Unstructured-IO / unstructured

Open source libraries and APIs to build custom preprocessing pipelines for labeling, training, or production machine learning pipelines.
https://www.unstructured.io/
Apache License 2.0
7.76k stars 617 forks source link

bug: TesseractError: Estimating resolution as X #2900

Open qued opened 3 months ago

qued commented 3 months ago

Describe the bug User gets a TesseractError when processing a particular document.

To Reproduce Code was an API call with a certain image-based document.

Expected behavior Document processed successfully.

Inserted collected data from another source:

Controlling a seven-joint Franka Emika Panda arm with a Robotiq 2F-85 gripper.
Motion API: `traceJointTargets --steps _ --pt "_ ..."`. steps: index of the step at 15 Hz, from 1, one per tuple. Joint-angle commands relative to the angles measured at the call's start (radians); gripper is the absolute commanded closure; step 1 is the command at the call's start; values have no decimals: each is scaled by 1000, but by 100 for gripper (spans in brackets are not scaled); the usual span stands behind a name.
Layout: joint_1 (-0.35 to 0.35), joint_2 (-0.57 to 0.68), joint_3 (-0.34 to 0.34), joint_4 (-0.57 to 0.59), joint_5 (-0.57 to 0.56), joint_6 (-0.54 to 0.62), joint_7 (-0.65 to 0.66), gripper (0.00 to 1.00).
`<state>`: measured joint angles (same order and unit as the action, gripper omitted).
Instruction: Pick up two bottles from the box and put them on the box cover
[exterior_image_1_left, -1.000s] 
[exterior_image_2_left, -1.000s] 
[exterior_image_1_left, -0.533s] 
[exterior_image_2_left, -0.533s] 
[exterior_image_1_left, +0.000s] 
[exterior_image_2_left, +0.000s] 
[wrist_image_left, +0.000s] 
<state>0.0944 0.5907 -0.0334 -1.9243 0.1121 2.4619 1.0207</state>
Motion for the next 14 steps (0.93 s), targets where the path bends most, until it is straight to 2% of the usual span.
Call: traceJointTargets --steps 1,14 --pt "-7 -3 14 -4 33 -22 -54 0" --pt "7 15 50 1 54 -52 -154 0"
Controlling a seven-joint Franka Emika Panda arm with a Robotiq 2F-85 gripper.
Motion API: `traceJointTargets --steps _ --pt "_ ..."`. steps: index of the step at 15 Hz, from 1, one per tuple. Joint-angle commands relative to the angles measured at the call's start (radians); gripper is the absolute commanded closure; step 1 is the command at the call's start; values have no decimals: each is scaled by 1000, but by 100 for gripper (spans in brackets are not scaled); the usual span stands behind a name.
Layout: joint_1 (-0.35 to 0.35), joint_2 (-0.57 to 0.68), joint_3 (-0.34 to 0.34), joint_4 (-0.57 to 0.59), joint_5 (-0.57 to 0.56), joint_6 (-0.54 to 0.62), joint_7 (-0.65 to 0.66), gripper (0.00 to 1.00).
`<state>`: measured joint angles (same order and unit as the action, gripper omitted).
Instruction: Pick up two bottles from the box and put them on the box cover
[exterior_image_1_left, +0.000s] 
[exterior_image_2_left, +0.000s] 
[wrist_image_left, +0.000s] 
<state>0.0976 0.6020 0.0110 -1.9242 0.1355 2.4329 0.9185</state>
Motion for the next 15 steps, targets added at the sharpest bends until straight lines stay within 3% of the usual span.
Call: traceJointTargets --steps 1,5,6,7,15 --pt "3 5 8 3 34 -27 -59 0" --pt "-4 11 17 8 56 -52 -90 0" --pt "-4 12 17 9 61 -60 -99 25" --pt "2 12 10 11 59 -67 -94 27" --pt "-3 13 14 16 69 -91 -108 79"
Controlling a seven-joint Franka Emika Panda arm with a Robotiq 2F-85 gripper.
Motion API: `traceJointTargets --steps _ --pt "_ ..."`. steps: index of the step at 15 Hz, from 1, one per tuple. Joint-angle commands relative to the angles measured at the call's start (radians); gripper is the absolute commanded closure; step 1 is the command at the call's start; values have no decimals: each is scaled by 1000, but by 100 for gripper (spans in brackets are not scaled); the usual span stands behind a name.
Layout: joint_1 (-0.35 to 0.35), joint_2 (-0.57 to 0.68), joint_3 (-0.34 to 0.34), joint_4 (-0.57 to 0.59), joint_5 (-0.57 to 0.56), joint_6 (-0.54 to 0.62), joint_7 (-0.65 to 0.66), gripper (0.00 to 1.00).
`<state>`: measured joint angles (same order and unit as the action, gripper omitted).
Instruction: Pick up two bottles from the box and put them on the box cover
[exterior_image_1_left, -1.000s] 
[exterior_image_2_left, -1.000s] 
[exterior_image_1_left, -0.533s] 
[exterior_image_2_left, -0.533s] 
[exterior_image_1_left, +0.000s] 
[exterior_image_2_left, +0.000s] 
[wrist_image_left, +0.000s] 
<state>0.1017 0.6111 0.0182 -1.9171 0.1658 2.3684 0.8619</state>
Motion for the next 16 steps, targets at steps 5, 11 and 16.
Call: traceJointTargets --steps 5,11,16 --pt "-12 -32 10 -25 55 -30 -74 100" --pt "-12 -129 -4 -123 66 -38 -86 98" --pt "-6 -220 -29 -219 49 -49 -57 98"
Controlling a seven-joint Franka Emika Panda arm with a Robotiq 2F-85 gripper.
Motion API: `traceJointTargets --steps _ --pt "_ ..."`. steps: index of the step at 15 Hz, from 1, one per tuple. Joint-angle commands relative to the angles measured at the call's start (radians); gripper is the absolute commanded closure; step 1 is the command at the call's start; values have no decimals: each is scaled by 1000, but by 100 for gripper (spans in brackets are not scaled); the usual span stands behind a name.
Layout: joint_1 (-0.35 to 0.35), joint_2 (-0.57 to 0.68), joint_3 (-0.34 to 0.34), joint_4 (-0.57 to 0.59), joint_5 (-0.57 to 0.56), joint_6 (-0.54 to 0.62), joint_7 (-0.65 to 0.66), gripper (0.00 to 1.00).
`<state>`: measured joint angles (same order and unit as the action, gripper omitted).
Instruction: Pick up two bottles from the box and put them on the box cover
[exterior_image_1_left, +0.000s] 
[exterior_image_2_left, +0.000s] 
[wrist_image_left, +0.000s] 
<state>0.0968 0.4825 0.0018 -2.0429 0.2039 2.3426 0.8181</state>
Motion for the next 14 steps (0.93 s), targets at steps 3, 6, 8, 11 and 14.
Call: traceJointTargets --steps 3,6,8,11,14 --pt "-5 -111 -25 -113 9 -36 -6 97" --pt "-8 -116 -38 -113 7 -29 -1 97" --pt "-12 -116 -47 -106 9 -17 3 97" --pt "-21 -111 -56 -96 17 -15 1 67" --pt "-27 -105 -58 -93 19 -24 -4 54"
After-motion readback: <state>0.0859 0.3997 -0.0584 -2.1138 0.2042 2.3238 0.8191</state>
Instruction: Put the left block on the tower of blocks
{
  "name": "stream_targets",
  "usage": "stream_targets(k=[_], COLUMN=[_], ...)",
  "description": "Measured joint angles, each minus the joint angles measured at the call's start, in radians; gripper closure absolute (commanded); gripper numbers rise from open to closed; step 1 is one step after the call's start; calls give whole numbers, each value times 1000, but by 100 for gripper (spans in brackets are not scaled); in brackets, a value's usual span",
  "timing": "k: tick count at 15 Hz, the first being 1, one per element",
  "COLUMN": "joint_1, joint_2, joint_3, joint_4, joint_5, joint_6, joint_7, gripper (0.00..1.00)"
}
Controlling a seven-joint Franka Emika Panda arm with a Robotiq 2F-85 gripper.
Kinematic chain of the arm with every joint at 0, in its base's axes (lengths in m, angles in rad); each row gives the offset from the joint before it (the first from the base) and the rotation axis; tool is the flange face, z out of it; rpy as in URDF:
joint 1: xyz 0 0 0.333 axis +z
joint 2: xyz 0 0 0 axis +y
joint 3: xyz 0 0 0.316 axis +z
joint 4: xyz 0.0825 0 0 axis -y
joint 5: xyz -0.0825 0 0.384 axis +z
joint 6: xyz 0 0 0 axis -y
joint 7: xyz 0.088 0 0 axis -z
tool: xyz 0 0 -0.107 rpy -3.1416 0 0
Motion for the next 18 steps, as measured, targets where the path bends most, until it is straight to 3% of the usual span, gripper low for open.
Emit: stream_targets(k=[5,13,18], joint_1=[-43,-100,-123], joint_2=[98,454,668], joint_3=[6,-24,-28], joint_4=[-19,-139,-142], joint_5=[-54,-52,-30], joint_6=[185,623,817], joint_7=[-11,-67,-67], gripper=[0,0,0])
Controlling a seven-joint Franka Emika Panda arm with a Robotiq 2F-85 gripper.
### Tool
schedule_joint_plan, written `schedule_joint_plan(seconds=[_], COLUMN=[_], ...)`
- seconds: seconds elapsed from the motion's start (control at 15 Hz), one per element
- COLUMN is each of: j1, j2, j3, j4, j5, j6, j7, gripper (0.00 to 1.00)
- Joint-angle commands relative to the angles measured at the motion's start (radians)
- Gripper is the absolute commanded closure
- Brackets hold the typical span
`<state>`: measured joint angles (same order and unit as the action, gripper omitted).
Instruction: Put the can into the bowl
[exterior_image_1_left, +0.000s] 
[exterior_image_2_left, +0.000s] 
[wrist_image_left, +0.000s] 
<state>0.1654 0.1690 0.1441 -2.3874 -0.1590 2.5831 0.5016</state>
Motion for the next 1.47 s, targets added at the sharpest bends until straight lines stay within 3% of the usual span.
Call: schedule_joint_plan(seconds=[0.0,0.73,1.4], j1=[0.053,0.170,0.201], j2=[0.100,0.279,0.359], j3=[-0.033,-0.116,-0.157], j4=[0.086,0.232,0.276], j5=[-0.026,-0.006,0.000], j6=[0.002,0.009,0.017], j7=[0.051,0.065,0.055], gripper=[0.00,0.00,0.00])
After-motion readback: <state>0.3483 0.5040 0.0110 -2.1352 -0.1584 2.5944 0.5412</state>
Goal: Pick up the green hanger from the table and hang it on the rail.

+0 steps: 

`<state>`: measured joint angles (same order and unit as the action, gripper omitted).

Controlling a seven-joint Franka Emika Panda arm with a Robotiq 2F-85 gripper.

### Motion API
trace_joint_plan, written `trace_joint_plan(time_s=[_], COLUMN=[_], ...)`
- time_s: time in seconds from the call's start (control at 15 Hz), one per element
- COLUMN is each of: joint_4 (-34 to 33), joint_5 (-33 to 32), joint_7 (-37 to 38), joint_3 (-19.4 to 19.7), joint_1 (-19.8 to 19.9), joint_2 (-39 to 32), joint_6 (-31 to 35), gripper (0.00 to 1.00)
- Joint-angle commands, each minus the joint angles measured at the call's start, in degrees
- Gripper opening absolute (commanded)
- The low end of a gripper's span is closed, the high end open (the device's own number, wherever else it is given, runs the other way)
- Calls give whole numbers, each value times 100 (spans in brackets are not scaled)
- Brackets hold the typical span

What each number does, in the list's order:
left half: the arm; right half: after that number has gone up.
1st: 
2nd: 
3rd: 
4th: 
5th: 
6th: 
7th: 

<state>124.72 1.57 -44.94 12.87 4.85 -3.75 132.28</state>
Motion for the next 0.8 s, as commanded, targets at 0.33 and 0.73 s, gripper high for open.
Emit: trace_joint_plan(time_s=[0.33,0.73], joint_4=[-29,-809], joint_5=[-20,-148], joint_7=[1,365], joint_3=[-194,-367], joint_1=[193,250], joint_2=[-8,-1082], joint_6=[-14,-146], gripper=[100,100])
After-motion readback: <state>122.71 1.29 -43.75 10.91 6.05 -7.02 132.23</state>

Environment Info Running in self-hosted open-source API. Unstructured version 0.12.3. Tesseract version 5.3.3

Additional context User was able to successfully process the document with Tesseract version 4.1.1

Stack trace:

File "/home/notebook-user/unstructured/partition/pdf.py", line 213, in partition_pdf
    return partition_pdf_or_image(
  File "/home/notebook-user/unstructured/partition/pdf.py", line 298, in partition_pdf_or_image
    elements = _partition_pdf_or_image_local(
  File "/home/notebook-user/unstructured/utils.py", line 214, in wrapper
    return func(*args, **kwargs)
  File "/home/notebook-user/unstructured/partition/pdf.py", line 494, in _partition_pdf_or_image_local
    final_document_layout = process_data_with_ocr(
  File "/home/notebook-user/unstructured/partition/pdf_image/ocr.py", line 82, in process_data_with_ocr
    merged_layouts = process_file_with_ocr(
  File "/home/notebook-user/unstructured/utils.py", line 214, in wrapper
    return func(*args, **kwargs)
  File "/home/notebook-user/unstructured/partition/pdf_image/ocr.py", line 178, in process_file_with_ocr
    raise e
  File "/home/notebook-user/unstructured/partition/pdf_image/ocr.py", line 166, in process_file_with_ocr
    merged_page_layout = supplement_page_layout_with_ocr(
  File "/home/notebook-user/unstructured/utils.py", line 214, in wrapper
    return func(*args, **kwargs)
  File "/home/notebook-user/unstructured/partition/pdf_image/ocr.py", line 202, in supplement_page_layout_with_ocr
    ocr_layout = ocr_agent.get_layout_from_image(
  File "/home/notebook-user/unstructured/partition/utils/ocr_models/tesseract_ocr.py", line 48, in get_layout_from_image
    ocr_df: pd.DataFrame = unstructured_pytesseract.image_to_data(
  File "/usr/local/lib/python3.10/site-packages/unstructured_pytesseract/pytesseract.py", line 591, in image_to_data
    return {
  File "/usr/local/lib/python3.10/site-packages/unstructured_pytesseract/pytesseract.py", line 593, in <lambda>
    Output.DATAFRAME: lambda: get_pandas_output(
  File "/usr/local/lib/python3.10/site-packages/unstructured_pytesseract/pytesseract.py", line 568, in get_pandas_output
    return pd.read_csv(BytesIO(run_and_get_output(*args)), **kwargs)
  File "/usr/local/lib/python3.10/site-packages/unstructured_pytesseract/pytesseract.py", line 347, in run_and_get_output
    run_tesseract(**kwargs)
  File "/usr/local/lib/python3.10/site-packages/unstructured_pytesseract/pytesseract.py", line 279, in run_tesseract
    raise TesseractError(proc.returncode, get_errors(error_string))
unstructured_pytesseract.pytesseract.TesseractError: (-8, 'Estimating resolution as 252')
qued commented 3 months ago

Slack conversation: https://unstructuredw-kbe4326.slack.com/archives/C044N0YV08G/p1713364225537139

We've previously encountered this error in #1920 and closed the issue with #1996. The user is running a version of unstructured with the fix merged, so presumably this is the same error showing up for a different reason.

esakes1 commented 1 month ago

@qued, @scanny : Any update on the above issue ?

scanny commented 1 month ago

@esakes1 Can you say more about what you're seeing and when? In particular which specific error message (including estimated resolution).

And can you provide an example document with which we can reproduce?